Exercise = The entries below hold a line with "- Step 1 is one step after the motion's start" and a line with "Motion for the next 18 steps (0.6". Return those lines and all that lie between them, exactly and only.

*** Provided data Section Begins ***

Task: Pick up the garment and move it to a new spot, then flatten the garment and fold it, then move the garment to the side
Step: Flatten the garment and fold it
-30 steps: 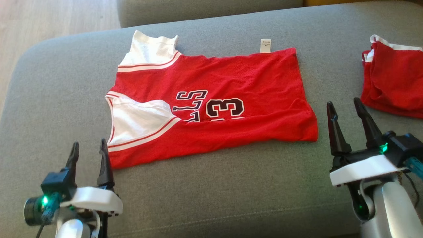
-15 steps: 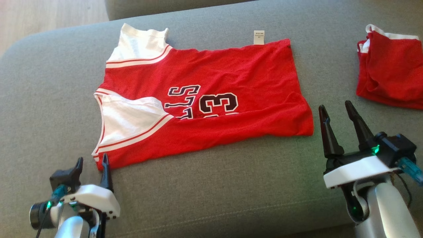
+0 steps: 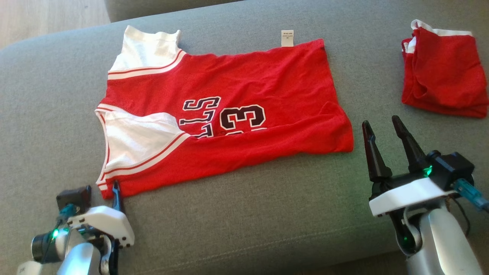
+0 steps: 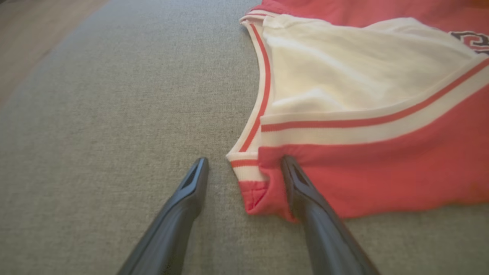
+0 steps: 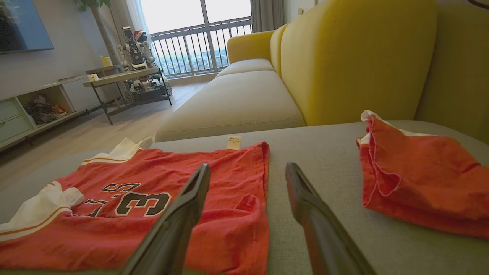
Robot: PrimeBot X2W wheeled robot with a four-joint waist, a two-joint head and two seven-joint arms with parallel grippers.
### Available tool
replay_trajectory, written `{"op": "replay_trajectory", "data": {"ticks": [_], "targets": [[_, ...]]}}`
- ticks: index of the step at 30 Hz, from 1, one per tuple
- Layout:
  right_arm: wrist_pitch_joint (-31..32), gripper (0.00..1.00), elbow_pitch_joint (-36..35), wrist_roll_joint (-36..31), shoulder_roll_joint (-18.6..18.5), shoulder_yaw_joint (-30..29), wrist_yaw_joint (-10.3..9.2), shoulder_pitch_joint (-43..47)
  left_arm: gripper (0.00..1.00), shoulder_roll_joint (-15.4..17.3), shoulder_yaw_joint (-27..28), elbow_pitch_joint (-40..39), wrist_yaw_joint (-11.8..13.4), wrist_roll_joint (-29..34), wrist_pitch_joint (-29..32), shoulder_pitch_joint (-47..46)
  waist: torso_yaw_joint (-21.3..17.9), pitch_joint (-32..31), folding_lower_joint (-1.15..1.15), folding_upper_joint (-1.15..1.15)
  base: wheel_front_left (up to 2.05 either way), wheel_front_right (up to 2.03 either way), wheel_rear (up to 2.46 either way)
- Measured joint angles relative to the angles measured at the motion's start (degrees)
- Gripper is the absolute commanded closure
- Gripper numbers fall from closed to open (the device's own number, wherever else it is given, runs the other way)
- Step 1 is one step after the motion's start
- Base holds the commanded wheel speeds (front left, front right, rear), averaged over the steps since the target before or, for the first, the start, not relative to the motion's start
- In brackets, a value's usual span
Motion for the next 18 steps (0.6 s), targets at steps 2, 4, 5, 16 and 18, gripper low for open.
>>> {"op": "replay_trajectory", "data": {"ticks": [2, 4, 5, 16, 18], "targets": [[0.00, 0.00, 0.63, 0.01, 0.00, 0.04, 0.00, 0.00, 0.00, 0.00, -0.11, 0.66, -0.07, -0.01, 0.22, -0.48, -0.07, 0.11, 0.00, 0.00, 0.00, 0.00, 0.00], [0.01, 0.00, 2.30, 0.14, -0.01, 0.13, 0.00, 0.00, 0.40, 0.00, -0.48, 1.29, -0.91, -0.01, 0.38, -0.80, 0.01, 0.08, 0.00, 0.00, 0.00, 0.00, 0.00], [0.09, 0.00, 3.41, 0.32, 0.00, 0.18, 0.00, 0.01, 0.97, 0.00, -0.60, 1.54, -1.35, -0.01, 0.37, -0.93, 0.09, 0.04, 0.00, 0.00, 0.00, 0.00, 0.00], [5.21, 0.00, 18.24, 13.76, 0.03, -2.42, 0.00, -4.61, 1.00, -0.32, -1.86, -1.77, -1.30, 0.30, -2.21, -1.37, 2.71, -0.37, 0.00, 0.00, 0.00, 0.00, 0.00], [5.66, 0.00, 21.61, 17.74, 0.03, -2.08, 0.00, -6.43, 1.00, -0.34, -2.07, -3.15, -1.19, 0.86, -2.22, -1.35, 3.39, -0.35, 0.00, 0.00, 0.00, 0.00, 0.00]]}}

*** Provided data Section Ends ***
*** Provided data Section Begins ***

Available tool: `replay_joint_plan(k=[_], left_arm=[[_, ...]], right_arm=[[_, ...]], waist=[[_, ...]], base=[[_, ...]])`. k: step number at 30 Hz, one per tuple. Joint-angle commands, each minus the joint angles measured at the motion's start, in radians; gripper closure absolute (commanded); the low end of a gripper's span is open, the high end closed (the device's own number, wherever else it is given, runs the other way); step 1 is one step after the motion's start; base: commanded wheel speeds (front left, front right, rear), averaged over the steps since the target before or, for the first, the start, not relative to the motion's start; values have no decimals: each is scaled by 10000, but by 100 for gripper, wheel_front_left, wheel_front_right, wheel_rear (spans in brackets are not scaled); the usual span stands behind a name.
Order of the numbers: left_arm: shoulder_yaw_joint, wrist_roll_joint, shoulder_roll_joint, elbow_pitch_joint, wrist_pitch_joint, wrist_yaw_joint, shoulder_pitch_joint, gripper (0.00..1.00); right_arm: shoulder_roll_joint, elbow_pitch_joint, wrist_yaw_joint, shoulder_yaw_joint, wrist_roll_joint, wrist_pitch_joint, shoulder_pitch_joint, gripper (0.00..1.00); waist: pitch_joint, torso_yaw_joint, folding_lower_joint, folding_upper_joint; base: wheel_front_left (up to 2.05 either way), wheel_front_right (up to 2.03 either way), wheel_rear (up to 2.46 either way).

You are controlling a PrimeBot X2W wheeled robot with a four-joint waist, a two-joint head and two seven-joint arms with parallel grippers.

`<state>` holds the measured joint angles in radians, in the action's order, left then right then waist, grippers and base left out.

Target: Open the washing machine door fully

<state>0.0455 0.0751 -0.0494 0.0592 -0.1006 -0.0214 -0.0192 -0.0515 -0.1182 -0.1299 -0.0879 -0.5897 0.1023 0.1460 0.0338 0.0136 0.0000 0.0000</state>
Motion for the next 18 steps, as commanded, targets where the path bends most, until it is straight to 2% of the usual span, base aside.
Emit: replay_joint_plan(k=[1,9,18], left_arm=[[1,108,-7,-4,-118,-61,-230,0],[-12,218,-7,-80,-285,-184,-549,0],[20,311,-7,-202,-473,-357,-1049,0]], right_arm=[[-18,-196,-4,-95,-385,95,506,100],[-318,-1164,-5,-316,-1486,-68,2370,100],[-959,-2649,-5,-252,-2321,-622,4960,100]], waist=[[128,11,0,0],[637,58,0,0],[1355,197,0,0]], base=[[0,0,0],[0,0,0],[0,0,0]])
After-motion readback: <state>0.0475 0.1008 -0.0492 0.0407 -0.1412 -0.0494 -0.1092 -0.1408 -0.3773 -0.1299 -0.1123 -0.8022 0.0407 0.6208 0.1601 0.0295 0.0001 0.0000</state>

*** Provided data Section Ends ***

Result of the exercise =
- Step 1 is one step after the motion's start
- Base holds the commanded wheel speeds (front left, front right, rear), averaged over the steps since the target before or, for the first, the start, not relative to the motion's start
- In brackets, a value's usual span
Motion for the next 18 steps (0.6 s), targets at steps 2, 4, 5, 16 and 18, gripper low for open.

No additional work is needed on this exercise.